_Task_:
Leave every picture out, and give again exactly the lines from the one containing "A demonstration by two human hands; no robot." through the end of the listing.

_Collected data_:
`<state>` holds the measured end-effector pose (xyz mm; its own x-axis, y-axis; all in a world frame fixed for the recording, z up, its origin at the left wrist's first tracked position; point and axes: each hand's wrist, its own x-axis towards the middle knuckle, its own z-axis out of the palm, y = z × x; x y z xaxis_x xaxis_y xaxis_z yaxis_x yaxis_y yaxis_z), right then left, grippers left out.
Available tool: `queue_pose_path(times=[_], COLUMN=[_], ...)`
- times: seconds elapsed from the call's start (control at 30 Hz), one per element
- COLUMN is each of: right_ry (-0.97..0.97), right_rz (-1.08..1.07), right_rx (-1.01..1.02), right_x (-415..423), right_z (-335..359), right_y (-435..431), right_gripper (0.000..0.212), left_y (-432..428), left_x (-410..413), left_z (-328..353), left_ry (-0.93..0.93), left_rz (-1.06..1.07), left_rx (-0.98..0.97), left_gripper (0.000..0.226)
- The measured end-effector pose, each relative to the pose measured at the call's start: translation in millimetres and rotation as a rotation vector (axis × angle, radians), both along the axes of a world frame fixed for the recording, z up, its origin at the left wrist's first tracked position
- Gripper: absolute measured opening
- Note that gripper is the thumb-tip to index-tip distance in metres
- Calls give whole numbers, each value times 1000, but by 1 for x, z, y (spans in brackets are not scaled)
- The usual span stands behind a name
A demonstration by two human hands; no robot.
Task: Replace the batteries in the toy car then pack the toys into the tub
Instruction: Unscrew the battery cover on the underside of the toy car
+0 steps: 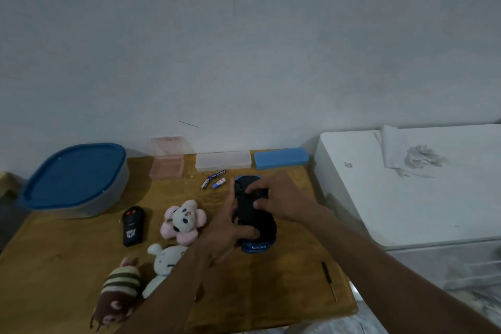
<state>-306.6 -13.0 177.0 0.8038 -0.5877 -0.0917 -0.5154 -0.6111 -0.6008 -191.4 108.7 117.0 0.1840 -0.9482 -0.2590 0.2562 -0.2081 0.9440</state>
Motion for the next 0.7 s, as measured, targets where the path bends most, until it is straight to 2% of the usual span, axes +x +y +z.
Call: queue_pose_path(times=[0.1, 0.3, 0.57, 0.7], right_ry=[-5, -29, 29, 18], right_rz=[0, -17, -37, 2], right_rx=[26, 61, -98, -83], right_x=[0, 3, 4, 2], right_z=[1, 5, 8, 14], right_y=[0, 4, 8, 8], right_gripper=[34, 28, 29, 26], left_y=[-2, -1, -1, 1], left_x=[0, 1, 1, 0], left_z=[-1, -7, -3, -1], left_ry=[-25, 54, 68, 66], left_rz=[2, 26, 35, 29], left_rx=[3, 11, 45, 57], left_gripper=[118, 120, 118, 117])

_Written response_:
A demonstration by two human hands; no robot.
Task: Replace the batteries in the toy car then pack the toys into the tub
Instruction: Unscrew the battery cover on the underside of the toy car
+0 steps: 
<state>-306.6 -13.0 177.0 0.8038 -0.5877 -0.0917 -0.5154 -0.6111 -0.6008 -191.4 108.7 117.0 0.1840 -0.9482 -0.2590 0.2562 -0.2081 0.9440</state>
Motion for the next 0.7 s, as measured, targets where the path bends most, until it is straight to 2% of the usual span, axes +x +y +z.
Call: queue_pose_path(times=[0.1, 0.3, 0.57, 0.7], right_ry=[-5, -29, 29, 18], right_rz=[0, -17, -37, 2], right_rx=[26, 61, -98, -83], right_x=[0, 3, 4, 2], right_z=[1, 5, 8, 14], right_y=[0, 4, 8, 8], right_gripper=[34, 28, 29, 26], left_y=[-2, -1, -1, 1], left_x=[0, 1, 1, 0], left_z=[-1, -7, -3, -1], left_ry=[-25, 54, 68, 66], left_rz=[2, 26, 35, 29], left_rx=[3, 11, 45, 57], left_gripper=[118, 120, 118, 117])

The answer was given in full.